Many Americans opt to enroll in Medicare Advantage (Part C), a program which allows you to enroll in private health insurance that offers both Medicare Part A and B benefits. Medicare Advantage plans are not supplemental insurance, but rather health insurance plans of their own. Medicare Advantage can also include prescription drug coverage in addition to vision, hearing, and dental. In most cases, you can join even if you have been diagnosed with a pre-existing condition, except for final stage renal disease. Advantage plans must follow guidelines established by Medicare but also vary in terms of costs and rules.
Most Advantage plans have lower copayments than the traditional Medicare plans, but are also limited to certain service areas and often involve networks.
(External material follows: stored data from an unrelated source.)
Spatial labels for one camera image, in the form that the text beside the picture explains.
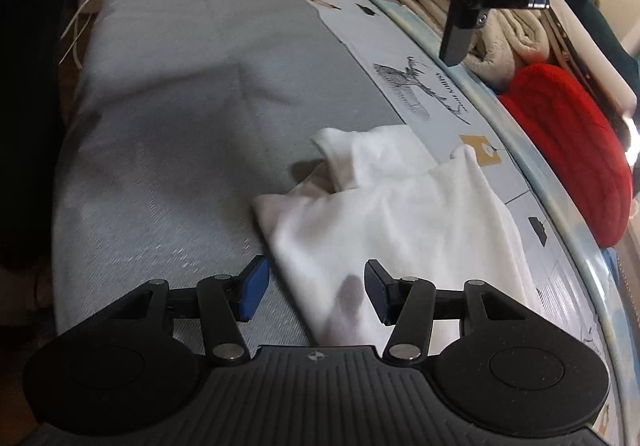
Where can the dark teal shark plush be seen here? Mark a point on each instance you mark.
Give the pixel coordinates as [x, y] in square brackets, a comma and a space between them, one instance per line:
[589, 14]

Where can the white small garment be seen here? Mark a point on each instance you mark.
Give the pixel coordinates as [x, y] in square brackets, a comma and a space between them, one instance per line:
[380, 195]

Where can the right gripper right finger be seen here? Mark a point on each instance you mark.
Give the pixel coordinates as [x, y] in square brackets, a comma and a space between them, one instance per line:
[492, 360]

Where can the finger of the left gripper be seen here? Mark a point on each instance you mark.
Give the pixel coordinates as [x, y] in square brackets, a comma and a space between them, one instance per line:
[464, 17]

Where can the printed grey bed sheet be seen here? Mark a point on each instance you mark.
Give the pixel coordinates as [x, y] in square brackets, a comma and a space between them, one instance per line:
[188, 110]

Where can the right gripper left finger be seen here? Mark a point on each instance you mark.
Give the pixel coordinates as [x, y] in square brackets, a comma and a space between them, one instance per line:
[144, 357]

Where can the beige folded blanket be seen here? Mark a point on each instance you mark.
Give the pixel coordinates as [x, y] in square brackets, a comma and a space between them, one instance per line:
[509, 40]

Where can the red folded blanket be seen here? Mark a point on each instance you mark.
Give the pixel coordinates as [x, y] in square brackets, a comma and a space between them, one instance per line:
[579, 144]

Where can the white folded pillow stack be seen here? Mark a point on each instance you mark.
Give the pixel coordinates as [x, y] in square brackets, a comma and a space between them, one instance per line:
[612, 86]

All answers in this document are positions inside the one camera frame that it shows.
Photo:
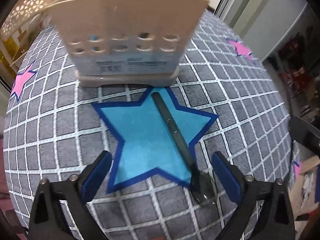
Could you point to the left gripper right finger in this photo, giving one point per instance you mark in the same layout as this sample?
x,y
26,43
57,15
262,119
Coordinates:
x,y
275,220

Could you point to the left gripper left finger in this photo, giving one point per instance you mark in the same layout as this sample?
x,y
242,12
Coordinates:
x,y
47,220

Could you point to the beige utensil holder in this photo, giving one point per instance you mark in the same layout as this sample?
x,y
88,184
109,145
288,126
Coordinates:
x,y
138,42

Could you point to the black handled spoon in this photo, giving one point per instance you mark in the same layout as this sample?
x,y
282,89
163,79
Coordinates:
x,y
201,186

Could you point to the grey checkered star tablecloth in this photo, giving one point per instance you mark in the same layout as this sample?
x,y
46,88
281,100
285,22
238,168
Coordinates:
x,y
221,101

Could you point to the cream flower-pattern storage rack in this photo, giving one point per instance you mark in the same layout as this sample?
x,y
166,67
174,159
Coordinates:
x,y
21,13
You can only enroll in a plan during certain times of the year, but you will remain enrolled in most plans for a year. The amount that you pay yourself varies from plan to plan, so it is necessary to compare plans in order to find the plan most suitable to your needs. You can enroll in plans in paper, by telephone, or by an online application.
There are several different options for Advantage plans, including Health Maintenance Organizations (HMO), Private Fee for Service (PFFS), Preferred Provider Organizations (PPO), Medicare Special Needs, and Medical Savings Accounts (MSA).Each plan has different guidelines.
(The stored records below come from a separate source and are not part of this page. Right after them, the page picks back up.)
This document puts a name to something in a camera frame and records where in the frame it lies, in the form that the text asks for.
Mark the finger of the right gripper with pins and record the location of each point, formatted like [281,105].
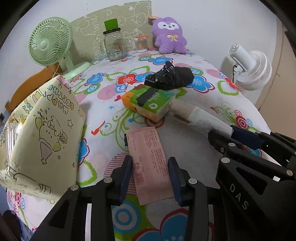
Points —
[274,147]
[249,159]

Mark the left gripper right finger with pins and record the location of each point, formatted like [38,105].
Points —
[191,193]

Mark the green orange tissue pack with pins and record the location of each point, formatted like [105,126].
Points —
[147,101]

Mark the green desk fan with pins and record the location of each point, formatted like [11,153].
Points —
[50,43]

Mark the beige door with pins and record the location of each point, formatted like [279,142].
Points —
[276,102]

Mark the wooden bed headboard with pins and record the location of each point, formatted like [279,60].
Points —
[31,84]

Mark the purple plush bunny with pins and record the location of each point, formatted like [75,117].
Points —
[168,36]

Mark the glass jar with green lid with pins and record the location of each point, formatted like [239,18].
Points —
[113,41]

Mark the white roll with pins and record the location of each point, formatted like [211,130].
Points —
[204,121]

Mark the floral tablecloth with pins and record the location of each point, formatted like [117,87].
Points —
[99,89]

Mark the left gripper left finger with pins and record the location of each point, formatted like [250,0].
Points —
[67,219]

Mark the toothpick jar orange lid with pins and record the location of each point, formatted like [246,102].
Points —
[141,43]

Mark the white standing fan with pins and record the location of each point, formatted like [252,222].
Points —
[252,69]

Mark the pink paper packet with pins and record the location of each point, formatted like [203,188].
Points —
[150,172]

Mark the black plastic bag bundle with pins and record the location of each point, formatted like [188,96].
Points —
[170,77]

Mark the yellow fabric storage box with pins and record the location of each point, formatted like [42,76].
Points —
[45,156]

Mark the green patterned board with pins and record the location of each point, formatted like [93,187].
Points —
[87,38]
HMO plans are required to cover both Part A and B health care, but can also offer additional benefits. You will only be able to visit physicians and hospitals that are within the HMO network unless there is an emergency. However, HMOs can lower costs, making them (in some cases) a less expensive option to the traditional Medicare plan.
PPOs allow you to use doctors, hospitals, and specialists within the PPO network. However, you are permitted to use health providers outside of the network at an additional cost to you without a referral.
If you choose a PFFS plan, you are able to use any doctor or specialist, so long as they accept the terms, fees, and conditions of the PFFS. The plan chooses how much it will pay for the services, and you can spend more or less on PFFS plans than on the traditional Medicare plans.
Medicare Special Needs plans are limited to people with certain diseases, disabilities, or other health needs and customized to fit the needs of that specific group, including people who have diabetes. Medical Special Needs plans continually include the Medicare Part D prescription medication insurance.
If you opt to enroll in an MSA plan, you do not pay a monthly premium because you have a high deductible. You must pay the Medicare Part B premium, and must also pay for Medicare covered services, and after you reach the deductible, the plan will pay for Medicare services. You will also have a savings account in which Medicare will deposit money for your health care costs. MSA plans do not include prescription drugs.
No matter what plan you choose, you will be protected and covered by Medicare Parts A and B. If you are not satisfied with your plan, you can enroll in the traditional Medicare program during the next enrollment period. If the plan opts to end its involvement with Medicare, you will need to choose another plan or enroll in traditional Medicare.